What is needed: Copy out every line of the data exactly; do not include the images.

----- Dataset content

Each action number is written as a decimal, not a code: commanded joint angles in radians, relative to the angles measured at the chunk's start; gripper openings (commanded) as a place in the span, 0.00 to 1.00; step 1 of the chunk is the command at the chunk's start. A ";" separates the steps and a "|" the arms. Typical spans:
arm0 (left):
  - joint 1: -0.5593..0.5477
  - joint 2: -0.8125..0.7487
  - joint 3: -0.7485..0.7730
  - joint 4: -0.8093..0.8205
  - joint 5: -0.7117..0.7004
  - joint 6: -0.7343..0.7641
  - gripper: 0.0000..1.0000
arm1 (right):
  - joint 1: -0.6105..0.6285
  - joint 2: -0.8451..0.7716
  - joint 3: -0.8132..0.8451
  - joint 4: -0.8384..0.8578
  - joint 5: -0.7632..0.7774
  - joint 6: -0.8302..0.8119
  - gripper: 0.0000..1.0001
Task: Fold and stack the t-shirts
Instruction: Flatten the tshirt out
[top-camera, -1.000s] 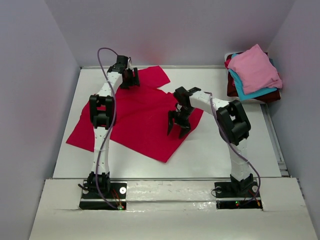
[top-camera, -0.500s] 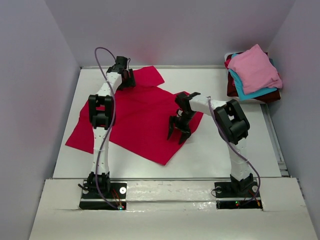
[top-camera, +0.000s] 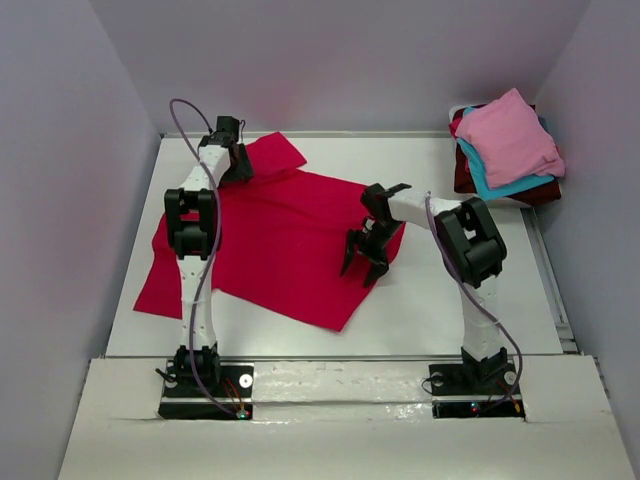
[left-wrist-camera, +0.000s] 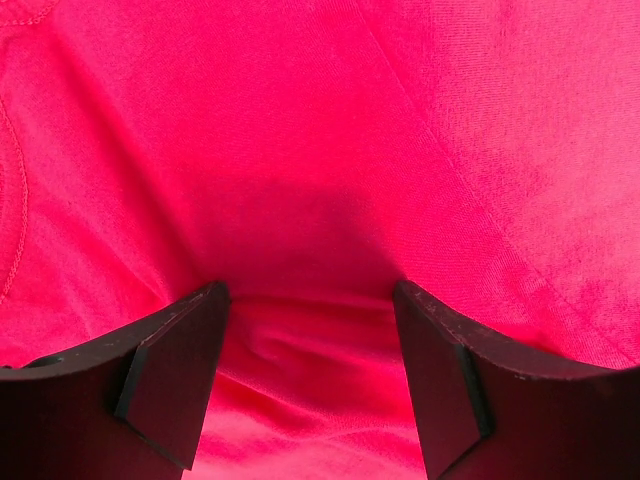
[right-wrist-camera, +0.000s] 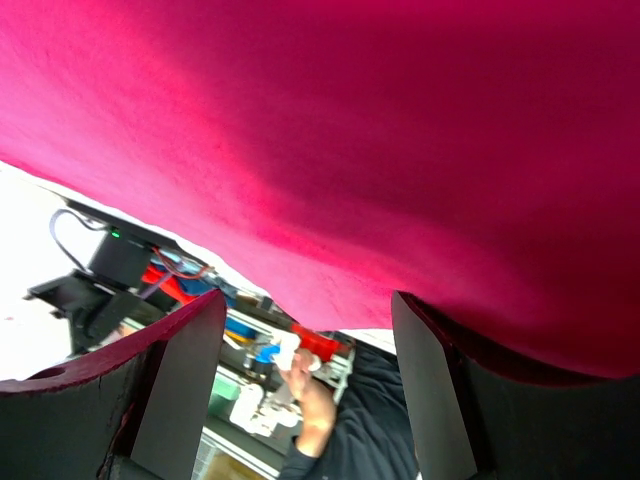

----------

Task solution:
Each action number is written as a decimal, not a code: commanded joint angles in radians, relative to the angles measured at the chunk's start; gripper openings (commanded) as a place in the span, 0.00 to 1.00; step 1 of the chunk is the command at the chunk's start. A ";" separates the steps and a "|" the arms. Typical spans:
arm0 (left):
  - joint 1: -0.5593..0.5477
  - joint 2: -0.8125..0.7487
  - joint 3: -0.7485..0.7730
  - joint 4: -0.8093..0.8205
  - joint 5: -0.7117..0.7004
  - joint 6: -0.7343..0.7641
  - gripper: 0.0000..1.0000
arm1 (right):
  - joint 1: -0.6105..0.6285
  - joint 2: -0.8451..0.7716
  - joint 3: -0.8132..0.8451
  - joint 4: -0.8384..0.8578
  - joint 5: -0.7632..0.7774
  - joint 6: -0.8302..0.8119
  - gripper: 0.0000..1.0001
Task: Fold and stack the t-shirts
Instruction: Flatten the tshirt out
[top-camera, -1.000s] 
[top-camera, -0.500s] 
[top-camera, +0.000s] 
[left-wrist-camera, +0.000s] 
[right-wrist-camera, +0.000s] 

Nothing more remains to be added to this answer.